Mientras lo apedreaban, Esteban oraba así: Señor Jesús, recibe mi espíritu. Después se arrodilló y dijo en voz alta: Señor, no les tomes en cuenta este pecado. Y, diciendo esto, murió.
(Hechos 7, 59-60)

Una historia dramática, un testimonio de lo que es capaz el fanatismo religioso. Intolerancia, crueldad, violencia, hipocresía…, son los atributos que como sombras oscuras están en todas las religiones, ¡el cristianismo incluido!
De joven me había alejado de la iglesia porque ya no soportaba esa contradicción abismal entre lo que había enseñado Jesús y lo que practicaban los “creyentes”. Durante el nazismo una gran mayoría de los cristianos en Alemania (y otros países) vieron en Hitler un nuevo mesías y no movieron ni un dedo cuando la Gestapo golpeaba la puerta de un vecino porque era Judío. En muchos templos flameaba al costado del altar la cruz esvástica.
¿Por qué la reacción de los religiosos? Porque hay alguien que sostiene y defiende sus convicciones y dice cosas muy incómodas: les muestra un espejo. ¿Y qué ven en el espejo? La verdad, la cruda verdad. Y esa verdad duele. Una verdad que provoca en ellos una reacción violenta y cruel: recurren a la ley que permite y exige semejante castigo. Sí, apedrear hasta la muerte fue y sigue siendo un castigo avalado por la ley, algo “legal”, especialmente en regiones donde reina una teocracia (sistema político basado en la ley religiosa).

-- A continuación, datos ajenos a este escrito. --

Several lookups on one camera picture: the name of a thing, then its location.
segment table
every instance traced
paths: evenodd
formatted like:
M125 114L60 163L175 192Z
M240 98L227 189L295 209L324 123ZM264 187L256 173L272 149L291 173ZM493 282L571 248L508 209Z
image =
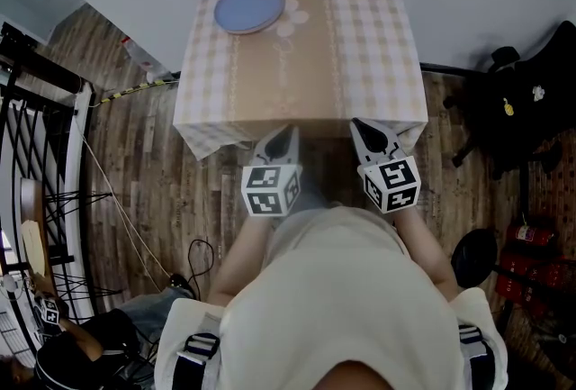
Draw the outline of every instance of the table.
M401 0L286 0L278 22L242 36L216 24L217 2L199 3L175 106L198 159L286 122L305 137L347 136L355 116L413 148L428 112Z

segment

La fe sin humildad se convierte en fanatismo. La humildad nos protege de la “hybris”, ese veneno que nos hace olvidar de lo esencial: somos pecadores y como tales dependemos de la gracia de Dios. Especialmente cuando de la fe y la espiritualidad se trata nuestra actitud debería ser la de hermanos y no de jueces.